# [What needs to be done]
In this material, which lines include the string "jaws"? Show them.

# [Data section]
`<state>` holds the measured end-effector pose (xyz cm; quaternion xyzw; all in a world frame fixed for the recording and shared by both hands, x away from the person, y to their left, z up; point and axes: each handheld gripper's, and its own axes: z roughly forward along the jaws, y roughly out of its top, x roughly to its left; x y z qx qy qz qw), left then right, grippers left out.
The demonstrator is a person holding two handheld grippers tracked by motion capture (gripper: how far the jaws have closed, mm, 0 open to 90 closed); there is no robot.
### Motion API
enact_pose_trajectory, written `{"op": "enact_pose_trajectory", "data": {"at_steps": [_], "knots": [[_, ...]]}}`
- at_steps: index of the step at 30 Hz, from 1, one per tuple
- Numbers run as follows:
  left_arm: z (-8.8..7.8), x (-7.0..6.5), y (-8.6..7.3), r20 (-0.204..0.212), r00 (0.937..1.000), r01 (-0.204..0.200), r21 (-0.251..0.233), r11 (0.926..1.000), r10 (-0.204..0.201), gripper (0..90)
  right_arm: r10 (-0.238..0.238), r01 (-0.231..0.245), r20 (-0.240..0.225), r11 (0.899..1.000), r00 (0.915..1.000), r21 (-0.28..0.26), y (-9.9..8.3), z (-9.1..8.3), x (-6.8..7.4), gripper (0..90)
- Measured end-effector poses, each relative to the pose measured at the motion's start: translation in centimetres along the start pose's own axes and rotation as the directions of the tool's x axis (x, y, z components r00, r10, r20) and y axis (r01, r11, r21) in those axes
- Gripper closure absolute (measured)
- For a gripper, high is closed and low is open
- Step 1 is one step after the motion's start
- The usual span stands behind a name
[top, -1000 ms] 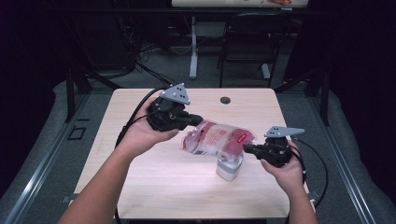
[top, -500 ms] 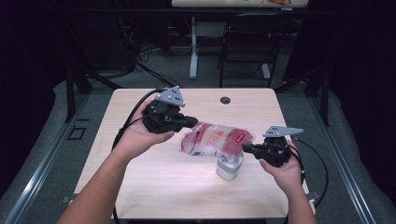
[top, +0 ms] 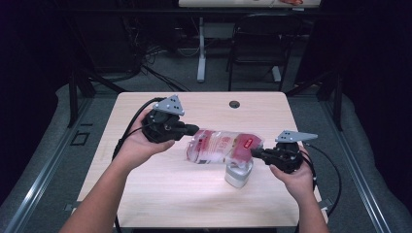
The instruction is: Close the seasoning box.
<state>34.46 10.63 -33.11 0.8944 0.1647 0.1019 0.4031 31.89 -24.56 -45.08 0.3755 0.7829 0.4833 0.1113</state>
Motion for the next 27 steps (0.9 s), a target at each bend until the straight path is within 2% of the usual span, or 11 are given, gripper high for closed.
{"op": "enact_pose_trajectory", "data": {"at_steps": [13, 16, 27], "knots": [[-0.1, -0.1, -0.5, -0.005, 1.0, 0.001, -0.009, 1.0, -0.001, 90.0, 0.039, -0.042, -0.064, 0.998, 0.9972, -0.037, -0.5, 0.3, -0.6, 83.1], [-0.1, -0.1, -0.7, -0.002, 1.0, -0.001, -0.004, 1.0, 0.001, 90.0, 0.051, -0.053, -0.071, 0.998, 0.9962, -0.034, -0.6, 0.5, -0.7, 81.8], [-0.1, 0.2, -1.4, -0.007, 0.9999, 0.013, -0.006, 0.9999, -0.013, 90.0, 0.044, -0.046, -0.1, 0.999, 0.994, -0.012, -0.9, 1.1, -0.8, 81.4]]}}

# [Response area]
`<state>` holds the measured end-effector pose (xyz cm; quaternion xyzw; all in a world frame fixed for the recording and shared by both hands, x away from the person, y to their left, z up; point and axes: each handheld gripper's, and its own axes: z roughly forward along the jaws, y roughly out of its top, x roughly to its left; x y z qx qy qz qw), left then right, grippers left out.
The demonstrator is a person holding two handheld grippers tracked by motion capture (gripper: how far the jaws have closed, mm, 0 open to 90 closed); there is no robot.

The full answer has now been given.